[Work to complete] Find how many lines of the records hold the string "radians" and reply with only that total.

START Data in this exercise

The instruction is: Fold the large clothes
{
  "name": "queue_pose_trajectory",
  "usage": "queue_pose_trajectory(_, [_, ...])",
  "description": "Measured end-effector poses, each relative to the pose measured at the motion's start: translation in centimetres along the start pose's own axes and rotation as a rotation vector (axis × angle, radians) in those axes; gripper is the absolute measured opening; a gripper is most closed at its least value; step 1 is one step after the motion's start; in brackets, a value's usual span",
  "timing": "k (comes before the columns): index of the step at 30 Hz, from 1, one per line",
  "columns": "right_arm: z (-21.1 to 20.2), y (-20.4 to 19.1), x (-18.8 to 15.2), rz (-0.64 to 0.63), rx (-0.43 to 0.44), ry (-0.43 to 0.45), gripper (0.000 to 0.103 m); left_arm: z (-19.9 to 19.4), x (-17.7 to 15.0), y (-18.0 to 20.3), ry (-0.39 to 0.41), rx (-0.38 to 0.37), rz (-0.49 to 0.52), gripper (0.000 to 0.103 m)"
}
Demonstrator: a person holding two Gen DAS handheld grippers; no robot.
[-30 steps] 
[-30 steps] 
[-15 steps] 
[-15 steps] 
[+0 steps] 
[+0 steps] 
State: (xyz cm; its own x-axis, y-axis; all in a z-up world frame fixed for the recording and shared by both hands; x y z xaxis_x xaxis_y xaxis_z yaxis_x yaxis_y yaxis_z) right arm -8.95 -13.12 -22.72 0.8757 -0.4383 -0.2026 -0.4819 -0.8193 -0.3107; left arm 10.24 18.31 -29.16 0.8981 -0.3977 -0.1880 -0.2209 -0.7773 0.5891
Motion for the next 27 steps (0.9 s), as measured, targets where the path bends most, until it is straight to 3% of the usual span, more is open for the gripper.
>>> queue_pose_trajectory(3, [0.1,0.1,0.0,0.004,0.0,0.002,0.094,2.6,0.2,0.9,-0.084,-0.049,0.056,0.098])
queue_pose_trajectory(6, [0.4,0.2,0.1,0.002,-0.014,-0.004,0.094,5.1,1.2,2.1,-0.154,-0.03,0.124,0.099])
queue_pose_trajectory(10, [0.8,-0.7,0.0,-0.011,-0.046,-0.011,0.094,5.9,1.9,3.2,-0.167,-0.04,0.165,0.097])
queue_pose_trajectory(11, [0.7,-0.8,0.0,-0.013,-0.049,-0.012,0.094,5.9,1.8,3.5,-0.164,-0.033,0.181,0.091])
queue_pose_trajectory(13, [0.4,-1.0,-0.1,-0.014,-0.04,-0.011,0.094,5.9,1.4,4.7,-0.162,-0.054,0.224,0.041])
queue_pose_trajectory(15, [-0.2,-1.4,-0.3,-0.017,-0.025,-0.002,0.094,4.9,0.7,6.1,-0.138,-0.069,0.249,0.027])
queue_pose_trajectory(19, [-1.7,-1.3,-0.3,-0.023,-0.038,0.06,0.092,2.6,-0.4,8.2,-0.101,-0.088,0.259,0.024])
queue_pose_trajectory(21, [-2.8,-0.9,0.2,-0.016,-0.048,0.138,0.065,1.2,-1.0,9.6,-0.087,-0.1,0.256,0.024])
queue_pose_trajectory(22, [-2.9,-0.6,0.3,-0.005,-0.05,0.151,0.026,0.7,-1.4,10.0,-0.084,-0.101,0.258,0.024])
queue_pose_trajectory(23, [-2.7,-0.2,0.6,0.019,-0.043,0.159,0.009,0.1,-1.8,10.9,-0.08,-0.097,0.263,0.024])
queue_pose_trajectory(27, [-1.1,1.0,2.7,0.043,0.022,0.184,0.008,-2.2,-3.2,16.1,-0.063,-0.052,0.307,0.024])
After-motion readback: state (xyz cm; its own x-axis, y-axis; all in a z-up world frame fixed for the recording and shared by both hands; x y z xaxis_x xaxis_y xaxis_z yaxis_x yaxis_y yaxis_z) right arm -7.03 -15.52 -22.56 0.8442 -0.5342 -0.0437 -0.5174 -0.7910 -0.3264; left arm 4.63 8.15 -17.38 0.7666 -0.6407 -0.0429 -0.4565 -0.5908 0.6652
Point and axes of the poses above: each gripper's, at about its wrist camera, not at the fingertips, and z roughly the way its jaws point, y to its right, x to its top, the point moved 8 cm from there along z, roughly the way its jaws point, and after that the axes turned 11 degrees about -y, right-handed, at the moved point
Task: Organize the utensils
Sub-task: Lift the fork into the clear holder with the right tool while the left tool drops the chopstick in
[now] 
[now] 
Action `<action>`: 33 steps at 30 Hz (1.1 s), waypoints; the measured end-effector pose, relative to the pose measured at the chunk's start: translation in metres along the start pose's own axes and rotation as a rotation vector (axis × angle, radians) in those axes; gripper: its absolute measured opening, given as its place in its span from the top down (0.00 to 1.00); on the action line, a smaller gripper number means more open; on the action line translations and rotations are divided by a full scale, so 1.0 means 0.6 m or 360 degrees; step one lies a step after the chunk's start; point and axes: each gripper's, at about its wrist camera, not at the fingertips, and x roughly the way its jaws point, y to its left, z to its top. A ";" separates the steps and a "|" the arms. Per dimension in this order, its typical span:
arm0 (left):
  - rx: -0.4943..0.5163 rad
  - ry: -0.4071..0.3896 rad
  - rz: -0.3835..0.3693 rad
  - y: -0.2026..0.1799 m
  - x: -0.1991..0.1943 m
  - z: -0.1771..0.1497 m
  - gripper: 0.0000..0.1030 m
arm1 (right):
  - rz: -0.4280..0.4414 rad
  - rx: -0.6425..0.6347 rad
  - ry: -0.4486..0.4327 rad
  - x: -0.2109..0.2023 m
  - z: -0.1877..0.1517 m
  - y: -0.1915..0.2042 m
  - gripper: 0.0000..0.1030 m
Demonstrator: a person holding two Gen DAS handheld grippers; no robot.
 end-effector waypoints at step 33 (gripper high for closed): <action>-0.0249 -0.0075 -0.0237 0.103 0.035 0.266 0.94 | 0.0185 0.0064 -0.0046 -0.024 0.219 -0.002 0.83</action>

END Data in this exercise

[Expected answer] 2